Through the grape boycott and other boycotts in the 1960s and ’70s, the United Farm Workers first began "giving young people eager to help farm workers a direct path towards doing so," author Randy Shaw recently wrote. "Until Occupy, potential new activists seeking to address the big picture issues of democracy and inequality were unclear where to go or how to get involved." That changed with the Occupy Wall Street movement that has spread like wildfire across America and around the world, advocating for fundamental change in an economic system that benefits the 1 percent over the 99 percent.
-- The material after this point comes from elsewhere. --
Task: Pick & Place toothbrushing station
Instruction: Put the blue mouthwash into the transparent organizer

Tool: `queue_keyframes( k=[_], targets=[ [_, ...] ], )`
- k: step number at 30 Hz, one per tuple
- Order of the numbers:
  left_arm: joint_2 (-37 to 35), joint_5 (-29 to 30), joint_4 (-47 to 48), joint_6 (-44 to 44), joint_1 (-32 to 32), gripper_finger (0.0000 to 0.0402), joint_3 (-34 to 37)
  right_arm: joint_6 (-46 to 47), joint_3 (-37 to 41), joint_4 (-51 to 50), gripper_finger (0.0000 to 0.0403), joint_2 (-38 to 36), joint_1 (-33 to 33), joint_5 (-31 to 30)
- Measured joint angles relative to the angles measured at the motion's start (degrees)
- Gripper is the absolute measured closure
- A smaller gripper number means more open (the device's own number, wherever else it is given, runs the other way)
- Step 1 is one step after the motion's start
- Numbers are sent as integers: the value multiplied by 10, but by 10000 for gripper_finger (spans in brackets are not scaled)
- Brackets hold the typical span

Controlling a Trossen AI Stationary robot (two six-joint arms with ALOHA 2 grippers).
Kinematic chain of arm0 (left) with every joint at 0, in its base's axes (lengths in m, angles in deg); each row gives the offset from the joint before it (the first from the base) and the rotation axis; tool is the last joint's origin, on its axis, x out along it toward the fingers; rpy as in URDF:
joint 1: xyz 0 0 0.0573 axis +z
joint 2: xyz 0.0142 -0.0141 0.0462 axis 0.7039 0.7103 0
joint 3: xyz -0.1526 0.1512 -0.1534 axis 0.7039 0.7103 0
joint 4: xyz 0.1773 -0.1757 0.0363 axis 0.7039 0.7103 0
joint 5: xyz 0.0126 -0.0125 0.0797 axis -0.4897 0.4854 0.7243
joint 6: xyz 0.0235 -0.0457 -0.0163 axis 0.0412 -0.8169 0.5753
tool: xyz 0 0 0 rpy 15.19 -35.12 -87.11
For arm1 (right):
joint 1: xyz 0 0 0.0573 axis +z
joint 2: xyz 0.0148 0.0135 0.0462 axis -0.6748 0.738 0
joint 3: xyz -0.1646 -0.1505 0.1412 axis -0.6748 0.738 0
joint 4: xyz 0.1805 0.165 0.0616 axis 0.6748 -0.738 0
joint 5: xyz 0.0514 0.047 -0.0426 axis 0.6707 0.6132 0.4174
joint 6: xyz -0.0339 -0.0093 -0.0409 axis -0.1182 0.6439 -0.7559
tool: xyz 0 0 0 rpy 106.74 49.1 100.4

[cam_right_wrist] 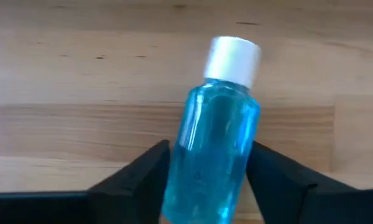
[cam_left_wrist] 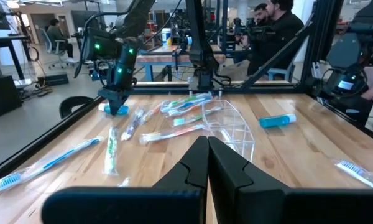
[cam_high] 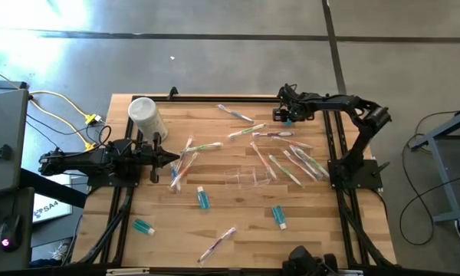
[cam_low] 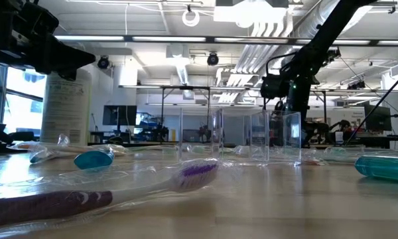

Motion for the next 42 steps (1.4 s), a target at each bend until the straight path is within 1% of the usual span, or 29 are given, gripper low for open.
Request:
queue_keyframes(
  k=[5, 6, 8, 12, 15, 18, 21, 24, 27, 31, 35, 39, 42],
  targets=[
    [0, 0, 0, -2, 0, 402, 0, -33, 0, 5, 324, 1, 0, -8],
    [0, 0, 0, -8, 0, 402, 0, -41, 0, 6, 333, 2, 0, -10],
    [0, 0, 0, -15, 0, 402, 0, -56, 0, 3, 333, 2, 2, -12],
    [0, 1, -4, -25, 0, 402, 0, -96, 1, -15, 333, -15, 16, -37],
    [0, 2, -29, -25, 0, 402, 0, -113, 8, -67, 333, -52, 40, -68],
    [0, -15, -73, -25, 0, 402, 0, -120, 3, -92, 333, -118, 75, -104],
    [1, -51, -111, -25, 0, 402, 0, -124, 5, -132, 333, -187, 128, -123],
    [8, -83, -135, -25, 0, 401, 0, -133, 2, -135, 333, -263, 202, -125],
    [25, -77, -166, -21, 0, 394, 0, -136, 3, -130, 333, -326, 296, -127],
    [62, -69, -253, -12, 0, 363, -4, -148, 3, -79, 333, -367, 430, -150],
    [120, -70, -257, -20, 0, 307, -36, -174, 3, -26, 333, -366, 537, -185],
    [208, -70, -283, -25, 0, 235, -83, -212, 3, 29, 333, -337, 606, -214],
    [307, -74, -339, -19, -1, 188, -113, -244, 2, 77, 333, -310, 633, -215]
  ],
)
Among the activists at Occupy L.A., camping out downtown on the grounds of City Hall, are former UFW organizer Mario Brito, who is helping coordinate efforts there. My son, Arthur Rodriguez, 27, has been involved for most of the last four weeks when he isn’t in college, organizing trash disposal in an environmentally sustainable zero-waste manner and arranging workshops for occupiers on environmental, labor and economic issues, among others. Cesar Chavez’s grand nephew, Mateo Chavez, and his bride, Latrina Rhinehart, planned their Oct. 21 wedding outside Oakland City Hall where Occupy Oakland was camped out. They stuck to their plans, with the occupiers as witnesses. Given his family history, "It’s really fitting," Mateo said, "having Occupy in the background of my wedding pictures."
Cesar Chavez once said, "We don’t need perfect political systems; we need perfect participation." In the tradition of the past and present farm worker movement, the activism inspired by the Occupy movement affirms this basic tenet of participatory democracy.